Le réchauffement climatique et les températures élevées enregistrées cet été ont eu des conséquences directes sur la production agricole. Les exploitants, comme Mathieu Comijn, qui gère 500 hectares de pommes de terre à Amay, constatent des difficultés majeures : « La sécheresse s’est installée et la pomme de terre n’a pas apprécié du tout. Au 15 août, nous avons réalisé que la situation était vraiment préoccupante », indique-t-il.
Les pommes de terre de cette année ne répondent pas aux normes habituelles des usines de transformation, qui exigent des tubercules d’un diamètre supérieur à 50 millimètres pour produire des frites longues. La variété bintje, particulièrement touchée, montre des signes de stress face aux conditions climatiques extrêmes. Comijn précise : « Au lieu de pommes de terre prêtes pour la friture, nous avons des tubercules de la taille de balles de ping-pong. »

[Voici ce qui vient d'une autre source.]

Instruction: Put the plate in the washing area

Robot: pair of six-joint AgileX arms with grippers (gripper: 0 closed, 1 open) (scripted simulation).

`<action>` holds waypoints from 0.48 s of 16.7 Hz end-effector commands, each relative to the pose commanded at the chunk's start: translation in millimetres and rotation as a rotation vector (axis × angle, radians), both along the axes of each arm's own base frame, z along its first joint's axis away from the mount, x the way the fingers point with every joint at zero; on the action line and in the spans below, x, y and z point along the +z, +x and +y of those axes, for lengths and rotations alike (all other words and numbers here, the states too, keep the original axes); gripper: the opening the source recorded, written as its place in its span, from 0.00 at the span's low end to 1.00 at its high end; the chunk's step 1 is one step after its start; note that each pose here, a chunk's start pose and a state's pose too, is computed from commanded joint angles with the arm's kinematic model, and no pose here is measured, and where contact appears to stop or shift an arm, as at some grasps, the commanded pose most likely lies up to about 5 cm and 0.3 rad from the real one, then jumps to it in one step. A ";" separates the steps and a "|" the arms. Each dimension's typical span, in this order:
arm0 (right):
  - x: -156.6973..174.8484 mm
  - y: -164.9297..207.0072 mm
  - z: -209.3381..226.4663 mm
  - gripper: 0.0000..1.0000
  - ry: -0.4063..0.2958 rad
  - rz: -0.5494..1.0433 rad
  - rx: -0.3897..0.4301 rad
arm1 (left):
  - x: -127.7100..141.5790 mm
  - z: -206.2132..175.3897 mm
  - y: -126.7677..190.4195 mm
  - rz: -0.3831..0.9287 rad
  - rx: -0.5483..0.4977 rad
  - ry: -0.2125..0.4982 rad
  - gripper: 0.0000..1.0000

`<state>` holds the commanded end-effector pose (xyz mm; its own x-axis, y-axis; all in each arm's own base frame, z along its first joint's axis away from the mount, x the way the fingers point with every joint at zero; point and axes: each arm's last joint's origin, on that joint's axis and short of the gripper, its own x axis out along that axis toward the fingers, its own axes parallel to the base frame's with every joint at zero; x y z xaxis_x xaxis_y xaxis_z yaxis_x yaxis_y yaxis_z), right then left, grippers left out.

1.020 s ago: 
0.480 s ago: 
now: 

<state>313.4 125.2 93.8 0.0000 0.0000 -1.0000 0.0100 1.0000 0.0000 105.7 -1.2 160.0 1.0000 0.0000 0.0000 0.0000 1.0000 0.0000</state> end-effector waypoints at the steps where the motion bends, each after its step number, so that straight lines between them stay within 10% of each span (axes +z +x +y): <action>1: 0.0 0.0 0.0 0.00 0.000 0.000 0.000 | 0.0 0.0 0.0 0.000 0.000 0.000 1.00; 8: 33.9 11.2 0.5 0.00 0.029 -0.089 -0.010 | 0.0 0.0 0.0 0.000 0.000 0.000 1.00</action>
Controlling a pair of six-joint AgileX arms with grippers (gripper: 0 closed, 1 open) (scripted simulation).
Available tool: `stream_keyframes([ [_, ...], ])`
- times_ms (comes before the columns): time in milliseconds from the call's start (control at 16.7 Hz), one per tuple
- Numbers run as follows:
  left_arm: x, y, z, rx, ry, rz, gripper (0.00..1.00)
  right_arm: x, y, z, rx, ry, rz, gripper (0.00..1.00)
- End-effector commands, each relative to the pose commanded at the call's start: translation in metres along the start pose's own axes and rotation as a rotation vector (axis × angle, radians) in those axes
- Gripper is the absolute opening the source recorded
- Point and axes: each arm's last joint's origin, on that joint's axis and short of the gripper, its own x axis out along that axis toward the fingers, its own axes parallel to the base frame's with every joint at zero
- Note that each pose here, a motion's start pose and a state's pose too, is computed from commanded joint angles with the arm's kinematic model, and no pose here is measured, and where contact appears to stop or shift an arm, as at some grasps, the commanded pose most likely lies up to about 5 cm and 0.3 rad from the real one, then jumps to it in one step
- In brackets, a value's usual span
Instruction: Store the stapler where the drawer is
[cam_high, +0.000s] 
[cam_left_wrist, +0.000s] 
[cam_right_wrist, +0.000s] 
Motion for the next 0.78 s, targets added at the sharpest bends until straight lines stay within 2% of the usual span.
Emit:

En conséquence, les frites, qui sont traditionnellement longues et croustillantes, pourraient mer entre trois et quatre centimètres de moins que d’ordinaire. De plus, il est probable que leur prix augmente à l’approche de l’hiver, si les prévisions de récolte se confirment.
Cette situation représente un défi non seulement pour les consommateurs, mais aussi pour l’industrie belge, qui est le premier exportateur mondial de frites surgelées.